Washing Machine Prices Offer Early Glimpse at Impact of Tariffs
It seems like centuries ago now, but the Trump administration’s tariff parade really kicked off at the start of this calendar year when it levied import taxes on foreign-made washing machines. Announced back in January, the policy called for 20 percent tariffs on the first 1.2 million units imported annually, and up to 50 percent tariffs on additional imports beyond that limit.
Now—nearly 10 months later—that policy offers a pretty damning look at how this escalating trade war with China could impact product pricing and availability, and consumers’ wallets.
For starters, it’s important to understand the difference between the sweeping washing machine tariff and the various rounds of tariffs proposed and levied against Chinese imports. The washing machine tariff specifically targeted a complete, finished product and applies to all washing machine imports that come into the U.S. leaving no confusion as to what type of product is impacted. The Chinese tariffs, which currently apply to some $250 billion in Chinese imports, mainly apply to parts of the whole when it comes to the consumer tech industry. That is, components within electronic devices that contribute to the overall working nature of the product—things like circuit boards. So, these are not the same blanket tariffs that were applied to the foreign-made washing machines, but they still have their own supply chain costs that will ultimately be impacted by these impending tariffs.

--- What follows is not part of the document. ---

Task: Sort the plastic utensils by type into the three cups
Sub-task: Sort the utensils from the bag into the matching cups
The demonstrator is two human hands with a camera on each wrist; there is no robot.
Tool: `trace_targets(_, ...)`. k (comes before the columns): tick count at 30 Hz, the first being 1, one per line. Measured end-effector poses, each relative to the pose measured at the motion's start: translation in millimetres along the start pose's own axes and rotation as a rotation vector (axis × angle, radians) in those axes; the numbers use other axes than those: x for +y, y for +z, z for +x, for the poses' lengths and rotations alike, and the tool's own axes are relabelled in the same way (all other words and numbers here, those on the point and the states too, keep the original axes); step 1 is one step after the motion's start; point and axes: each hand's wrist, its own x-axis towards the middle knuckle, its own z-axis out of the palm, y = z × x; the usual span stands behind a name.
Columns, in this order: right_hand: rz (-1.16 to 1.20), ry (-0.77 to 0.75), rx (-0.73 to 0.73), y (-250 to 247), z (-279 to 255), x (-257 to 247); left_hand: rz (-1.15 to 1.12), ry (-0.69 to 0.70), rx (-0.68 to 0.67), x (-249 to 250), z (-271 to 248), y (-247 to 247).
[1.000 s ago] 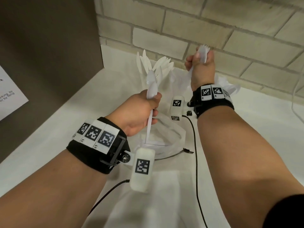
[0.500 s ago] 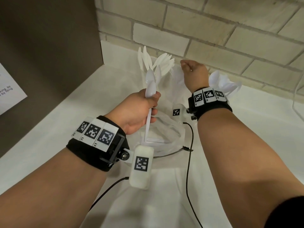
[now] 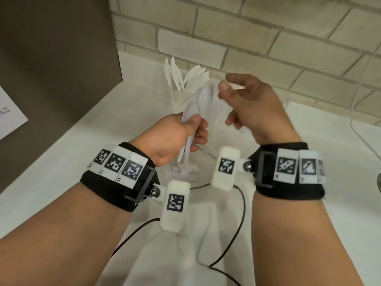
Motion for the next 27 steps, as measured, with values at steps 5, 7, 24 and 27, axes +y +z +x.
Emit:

Additionally, the rate of the import tax varies between the two policies. Whereas washing machines face tariffs on imports that range between 20 percent and 50 percent, Chinese goods are generally facing tariffs between 10 percent and 25 percent.
Still, the impact on the washing machine industry is worth looking at, because at the very least it offers a glimpse at what’s to come for other products facing hefty import taxes. And, looking at the recent trajectory of the category, there’s plenty to be worried about.
According to recent analysis done by the American Enterprise Institute, the washing machine industry saw its largest-ever three-month increase in prices. From February through May of this year washing machine prices were up 16.4 percent, per data from the Bureau of Labor Statistics data on laundry equipment pricing—the largest such increase in that report’s 40-year history. By comparison, washing machine prices had been on the decline, falling more than 5 percent year-over-year in 2017, and edging even a little lower at the start of this year, according to a Business Insider report.
Going a step further, the impact extends beyond the cost of washing machines to the total number of washing machines being imported into the U.S. According to data from the U.S. Census Bureau, washing machine imports have drastically decreased in the months since the tariff was put in place. In analyzing that data, Forbes contributor Ken Roberts noted that washing machine imports fell more than 30 percent year-over-year in four of those five months—and that’s after having grown in the seven previous months.
So, what we’re looking at here are fewer options for consumers coupled with higher prices. And this is just washing machines that we’re talking about. Imagine what the data will return in a year or less when we’re reviewing the cost of goods associated with more than half of all Chinese imports that face still tariffs?